- Born: 1949 (age 76–77)
- Occupations: Poet, academic
- Employer: University of Rochester
- Known for: Poetry, Academic Work
- Notable work: Tutelary Poems; Channel; Trace Elements
- Awards: 1989 Barnard Women Poets Prize

= Barbara Jordan (poet) =

American poet and academic (born 1949)

Barbara Jordan (born 1949) is an American poet and academic. She is a professor of English at University of Rochester, and Plutzik Memorial Series director. Her work has appeared in Paris Review, Sulfur, The Atlantic, The New Yorker, Harvard Review.

==Awards==
- 1989 Barnard Women Poets Prize

==Works==
- "Tutelary Poems"
- "Channel" (1990)
- "Trace Elements" (1998)

===Essays===
- "Vision as Appetite: Clampitt as Naturalist" (1992)

==Reviews==
Barbara Jordan's second collection, while more syntactically scumbled and abstract than her first, proceeds in a similar manner. Like a botanist crossed with a postulant, Jordan maps onto the natural world the disquieted speculations of a religious contemplative.
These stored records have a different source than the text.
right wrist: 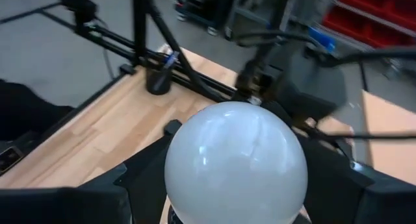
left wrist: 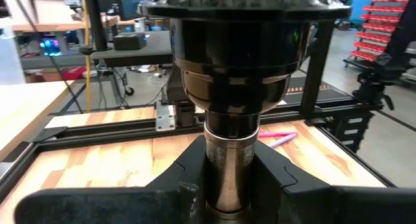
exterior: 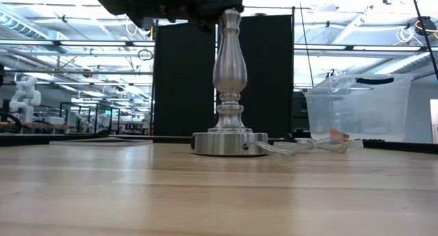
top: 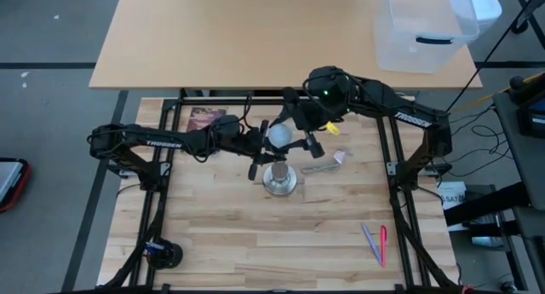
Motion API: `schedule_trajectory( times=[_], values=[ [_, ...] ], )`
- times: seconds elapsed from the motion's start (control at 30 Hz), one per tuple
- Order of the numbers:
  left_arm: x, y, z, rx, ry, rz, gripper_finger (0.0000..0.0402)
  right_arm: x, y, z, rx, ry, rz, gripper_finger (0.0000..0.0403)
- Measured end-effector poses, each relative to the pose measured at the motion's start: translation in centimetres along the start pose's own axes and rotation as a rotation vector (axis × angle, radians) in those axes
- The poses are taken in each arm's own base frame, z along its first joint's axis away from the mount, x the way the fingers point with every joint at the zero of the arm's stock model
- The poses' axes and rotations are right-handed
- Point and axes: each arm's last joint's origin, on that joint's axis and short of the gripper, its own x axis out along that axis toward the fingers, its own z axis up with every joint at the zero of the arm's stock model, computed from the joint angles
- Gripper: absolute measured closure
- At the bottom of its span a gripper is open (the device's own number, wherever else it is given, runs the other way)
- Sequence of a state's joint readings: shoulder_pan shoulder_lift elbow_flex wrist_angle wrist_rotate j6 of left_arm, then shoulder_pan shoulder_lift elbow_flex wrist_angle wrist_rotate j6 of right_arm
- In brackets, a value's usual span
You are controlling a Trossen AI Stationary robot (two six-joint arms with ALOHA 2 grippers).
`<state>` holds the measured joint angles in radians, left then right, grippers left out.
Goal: Screw lightbulb
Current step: Remove the lightbulb from the lamp
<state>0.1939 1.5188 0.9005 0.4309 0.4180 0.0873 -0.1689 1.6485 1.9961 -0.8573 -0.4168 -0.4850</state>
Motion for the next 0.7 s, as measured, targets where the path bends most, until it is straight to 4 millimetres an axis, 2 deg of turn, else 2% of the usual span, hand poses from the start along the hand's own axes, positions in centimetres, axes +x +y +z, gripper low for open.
schedule_trajectory(
  times=[0.1, 0.37, 0.53, 0.7],
  values=[
    [-0.1, 0.1, 0.0, 0.004, -0.004, -0.036, 0.0329, 0.0, -0.6, -0.4, -0.03, -0.036, 0.063, 0.013],
    [-0.1, -0.2, 0.0, 0.002, -0.008, -0.123, 0.0329, 1.4, -2.4, -1.3, -0.069, -0.16, 0.222, 0.013],
    [-0.1, -0.2, -0.1, -0.001, 0.0, -0.138, 0.0329, 2.0, -3.4, -1.7, -0.091, -0.229, 0.267, 0.0132],
    [-0.1, -0.3, -0.1, -0.006, 0.004, -0.141, 0.0329, 1.7, -4.0, -1.9, -0.085, -0.26, 0.29, 0.0131]
  ],
)
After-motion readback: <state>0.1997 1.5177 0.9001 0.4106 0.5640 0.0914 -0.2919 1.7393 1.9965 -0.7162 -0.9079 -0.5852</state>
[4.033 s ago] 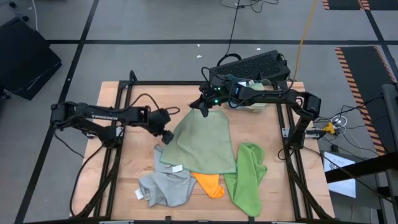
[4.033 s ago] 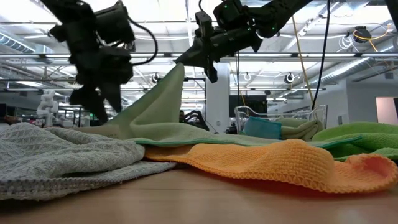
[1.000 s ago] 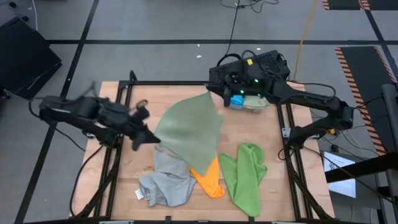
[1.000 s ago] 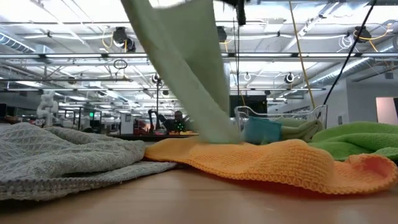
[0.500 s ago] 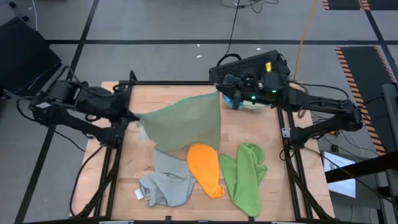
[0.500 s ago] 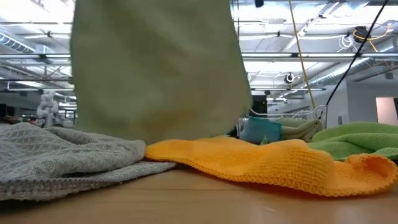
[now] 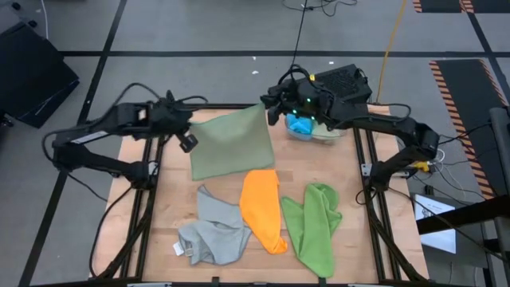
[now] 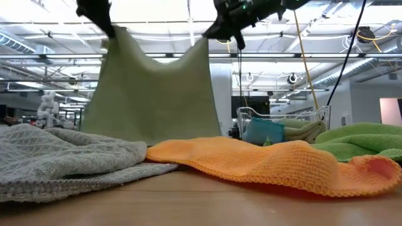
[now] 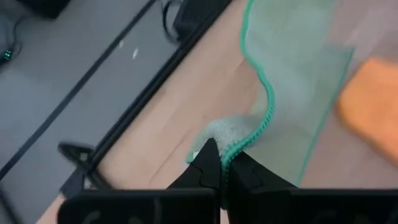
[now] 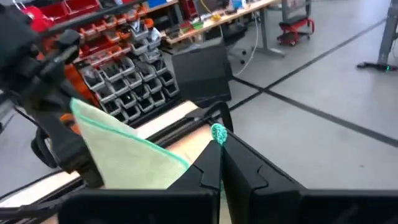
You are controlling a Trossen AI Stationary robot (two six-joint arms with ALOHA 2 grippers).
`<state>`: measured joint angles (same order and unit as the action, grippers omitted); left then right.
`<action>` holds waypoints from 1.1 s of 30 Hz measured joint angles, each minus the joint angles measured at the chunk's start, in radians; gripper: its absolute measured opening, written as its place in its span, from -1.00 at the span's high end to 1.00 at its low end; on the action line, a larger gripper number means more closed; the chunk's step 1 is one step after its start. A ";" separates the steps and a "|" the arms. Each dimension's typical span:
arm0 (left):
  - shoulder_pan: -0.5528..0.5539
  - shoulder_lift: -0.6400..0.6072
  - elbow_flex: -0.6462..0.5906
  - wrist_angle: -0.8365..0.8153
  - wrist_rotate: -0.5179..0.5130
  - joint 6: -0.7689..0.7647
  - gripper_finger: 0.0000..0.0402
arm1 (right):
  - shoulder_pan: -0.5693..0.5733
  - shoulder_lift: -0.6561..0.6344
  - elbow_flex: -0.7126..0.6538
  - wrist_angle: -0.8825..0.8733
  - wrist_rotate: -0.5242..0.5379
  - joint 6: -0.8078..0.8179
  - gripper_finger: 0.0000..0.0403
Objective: Fold microfiber towels
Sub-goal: Fold the light green microfiber towel
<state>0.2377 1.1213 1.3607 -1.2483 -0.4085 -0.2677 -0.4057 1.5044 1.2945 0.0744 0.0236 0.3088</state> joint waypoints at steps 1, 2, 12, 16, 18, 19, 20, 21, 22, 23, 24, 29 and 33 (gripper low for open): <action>0.015 0.008 -0.018 -0.006 0.002 0.001 1.00 | -0.011 0.006 0.000 -0.016 -0.008 -0.002 1.00; 0.028 0.013 -0.036 -0.008 0.004 0.001 0.99 | -0.021 0.013 0.000 -0.025 -0.026 -0.010 1.00; 0.100 -0.007 -0.096 -0.024 0.455 -0.003 0.99 | -0.079 -0.036 -0.002 -0.110 -0.321 0.075 1.00; 0.004 -0.034 -0.004 -0.020 0.793 -0.121 0.99 | -0.050 -0.124 -0.002 -0.183 -0.498 0.215 1.00; -0.066 -0.038 0.066 0.008 0.899 -0.204 0.99 | -0.016 -0.185 -0.002 -0.188 -0.523 0.304 1.00; -0.102 -0.039 0.103 0.047 0.936 -0.246 0.99 | 0.005 -0.217 -0.001 -0.169 -0.522 0.352 1.00; -0.133 -0.039 0.138 0.093 0.957 -0.274 0.99 | 0.026 -0.246 0.004 -0.154 -0.518 0.403 1.00; -0.161 -0.039 0.172 0.137 0.962 -0.297 0.99 | 0.045 -0.268 0.012 -0.150 -0.503 0.449 1.00; -0.184 -0.039 0.204 0.178 0.960 -0.311 0.99 | 0.066 -0.285 0.023 -0.156 -0.477 0.483 1.00; -0.197 -0.038 0.236 0.206 0.945 -0.316 0.99 | 0.085 -0.298 0.032 -0.166 -0.444 0.502 1.00; -0.202 -0.036 0.264 0.211 0.901 -0.310 0.99 | 0.100 -0.309 0.039 -0.182 -0.409 0.511 1.00; -0.159 -0.035 0.285 0.001 0.587 -0.188 1.00 | 0.093 -0.295 0.042 -0.343 -0.303 0.429 1.00; -0.095 -0.014 0.180 -0.084 0.428 -0.068 1.00 | 0.058 -0.187 0.033 -0.402 -0.286 0.262 1.00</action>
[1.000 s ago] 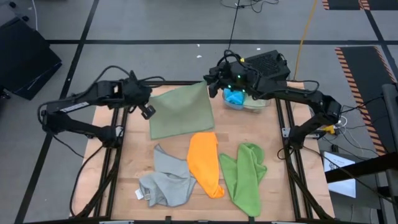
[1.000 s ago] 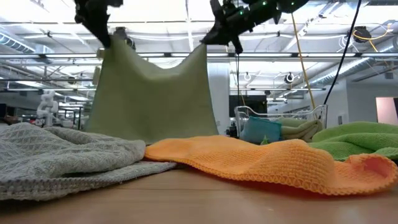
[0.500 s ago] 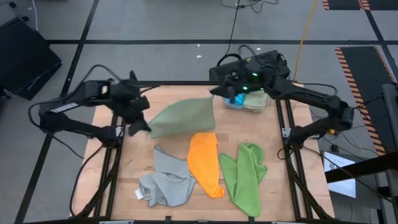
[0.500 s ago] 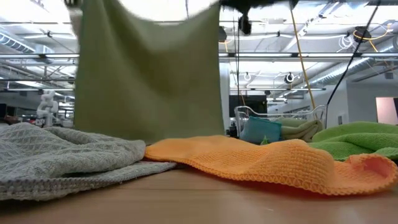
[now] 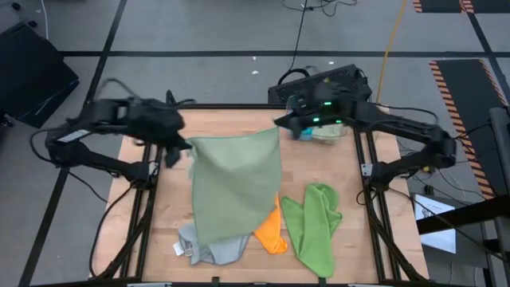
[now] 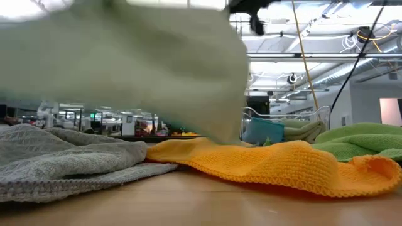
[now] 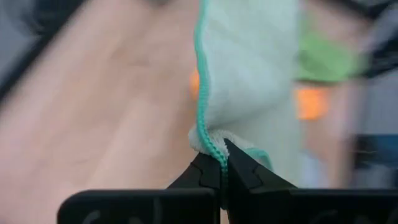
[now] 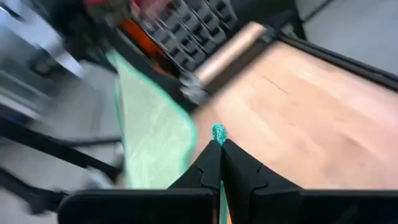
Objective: Fold microfiber towels
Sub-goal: Fold the light green microfiber towel
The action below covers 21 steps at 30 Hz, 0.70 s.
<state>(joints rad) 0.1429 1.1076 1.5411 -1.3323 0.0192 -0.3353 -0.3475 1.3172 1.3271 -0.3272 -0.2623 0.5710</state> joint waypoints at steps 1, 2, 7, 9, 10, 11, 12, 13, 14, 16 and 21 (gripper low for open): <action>0.011 0.004 -0.037 0.004 -0.049 0.016 1.00 | -0.011 0.031 -0.004 0.010 0.000 -0.033 1.00; 0.021 0.006 -0.076 0.002 -0.099 0.031 1.00 | -0.022 0.064 -0.005 0.032 -0.002 -0.061 1.00; 0.101 0.022 -0.264 0.021 -0.279 0.121 0.99 | -0.088 0.222 -0.005 0.175 -0.025 -0.147 1.00; 0.140 0.029 -0.333 0.078 -0.301 0.145 0.99 | -0.115 0.268 -0.005 0.228 -0.022 -0.159 1.00; 0.162 0.030 -0.365 0.100 -0.301 0.158 0.99 | -0.126 0.290 -0.005 0.268 -0.023 -0.164 1.00; 0.182 0.030 -0.393 0.124 -0.298 0.174 0.99 | -0.139 0.309 -0.004 0.302 -0.026 -0.165 1.00; 0.198 0.030 -0.418 0.159 -0.289 0.186 0.99 | -0.151 0.324 -0.004 0.314 -0.027 -0.165 1.00; 0.212 0.030 -0.439 0.199 -0.279 0.194 0.99 | -0.161 0.340 -0.004 0.321 -0.028 -0.165 1.00; 0.223 0.031 -0.458 0.233 -0.274 0.198 0.99 | -0.170 0.353 -0.004 0.332 -0.029 -0.169 1.00; 0.240 0.032 -0.480 0.256 -0.264 0.201 0.99 | -0.180 0.369 -0.004 0.336 -0.030 -0.181 1.00; 0.263 0.029 -0.484 0.262 -0.244 0.241 0.98 | -0.177 0.370 -0.005 0.312 -0.112 -0.190 1.00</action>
In "Meander," Jordan calls on the renowned Bishop of Hippo to illustrate her method:

"Consciousness as landscape, /

Augustine was mindful of it. `The caverns of memory,' /

he wrote, /

`the mountains and hills of my high imagination.'"

The consciousness that permeates Jordan's landscapes, however, is of a decidedly more modern, Poundian variety.